Core Concepts & Well-Architected Lens
Operational Excellence
CloudWatch enables teams to understand the health of their systems. By using CloudWatch Logs Insights, you can query log data to identify the root cause of deployment failures or application errors in seconds.
Reliability
Through Alarms, CloudWatch ensures that the system can self-heal. For example, if an EC2 instance fails a status check, a CloudWatch Alarm can trigger an EC2 Action to recover the instance automatically.
Performance Efficiency
Monitoring resource utilization (CPU, Network) allows you to use Auto Scaling to match demand, ensuring you aren’t over-provisioned (wasting money) or under-provisioned (hurting performance).
Service Comparison: Logs vs. Metrics
| Feature | CloudWatch Metrics | CloudWatch Logs |
|---|---|---|
| Primary Purpose | Numerical time-series data for performance. | Textual records of events and errors. |
| Retention | Up to 15 months (with decreasing resolution). | Indefinite (Configurable from 1 day to Never Expire). |
| Resolution | Standard (1 min) or High (1 sec). | Real-time ingestion. |
| Trigger Source | Used to trigger Alarms and Auto Scaling. | Used for Metric Filters to create Metrics from text. |
Decision Matrix: Monitoring Scenarios
- If you need to monitor EC2 Memory or Disk Space usage… Then you MUST install the CloudWatch Unified Agent (these are not default metrics).
- If you need to react to an AWS API call (e.g., “Who deleted this S3 bucket?”)… Then use CloudTrail integrated with CloudWatch Logs.
- If you need to visualize trends over several months… Then use CloudWatch Dashboards.
- If you want to detect “Unknown Unknowns” or anomalies… Then enable CloudWatch Anomaly Detection.
Exam Tips: Golden Nuggets
- Standard vs. Custom: CPU, Network, and Disk I/O are free/default. Memory, Disk Swap, and Application-level stats are Custom Metrics.
- Resolution: Standard resolution is 60 seconds. High resolution can go down to 1 second (useful for fast-scaling needs).
- Log Groups: Organize your logs. Retention policies are set at the Log Group level, not the individual stream level.
- Alarms: An alarm has three states:
OK,ALARM, andINSUFFICIENT_DATA.
CloudWatch Architectural Flow
Key Services
- Container Insights: For ECS/EKS.
- Lambda Insights: For serverless performance.

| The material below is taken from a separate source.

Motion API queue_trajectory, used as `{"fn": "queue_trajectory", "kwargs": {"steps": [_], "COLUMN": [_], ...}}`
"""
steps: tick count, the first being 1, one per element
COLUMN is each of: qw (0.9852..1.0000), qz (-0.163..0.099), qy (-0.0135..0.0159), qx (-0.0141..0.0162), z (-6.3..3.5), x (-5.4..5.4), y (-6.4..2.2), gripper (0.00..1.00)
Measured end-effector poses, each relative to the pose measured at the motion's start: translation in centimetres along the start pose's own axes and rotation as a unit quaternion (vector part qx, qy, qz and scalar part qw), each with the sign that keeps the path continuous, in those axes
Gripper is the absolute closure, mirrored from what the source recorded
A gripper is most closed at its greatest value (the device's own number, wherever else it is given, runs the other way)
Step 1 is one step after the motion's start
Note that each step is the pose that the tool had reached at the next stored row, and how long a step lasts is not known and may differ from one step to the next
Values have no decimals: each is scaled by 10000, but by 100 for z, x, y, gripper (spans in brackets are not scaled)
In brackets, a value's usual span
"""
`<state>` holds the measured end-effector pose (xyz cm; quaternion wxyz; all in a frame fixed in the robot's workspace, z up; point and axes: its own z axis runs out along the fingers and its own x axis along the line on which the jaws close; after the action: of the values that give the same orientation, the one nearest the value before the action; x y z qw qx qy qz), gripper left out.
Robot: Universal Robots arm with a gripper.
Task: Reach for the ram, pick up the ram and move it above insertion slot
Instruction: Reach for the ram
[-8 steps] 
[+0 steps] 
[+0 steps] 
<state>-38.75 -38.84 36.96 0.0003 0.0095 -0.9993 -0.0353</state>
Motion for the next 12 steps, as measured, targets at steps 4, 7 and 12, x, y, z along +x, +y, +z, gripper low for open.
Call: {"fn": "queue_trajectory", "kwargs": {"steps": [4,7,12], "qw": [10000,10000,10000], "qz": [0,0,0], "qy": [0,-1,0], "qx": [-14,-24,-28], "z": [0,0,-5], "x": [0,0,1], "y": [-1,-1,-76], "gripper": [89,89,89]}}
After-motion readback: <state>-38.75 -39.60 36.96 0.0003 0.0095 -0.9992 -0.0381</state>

- Contributor Insights: Find the “Top-N” contributors (e.g., busiest IPs).
Common Pitfalls
- Expecting RAM metrics without the Agent.
- Assuming Logs are encrypted by default (must use KMS).
- Ignoring the cost of High Resolution metrics.
Quick Patterns
- Centralized Logging: Use Kinesis Data Firehose to stream logs to S3.
- Alerting: CloudWatch Alarm -> SNS Topic -> PagerDuty/Email.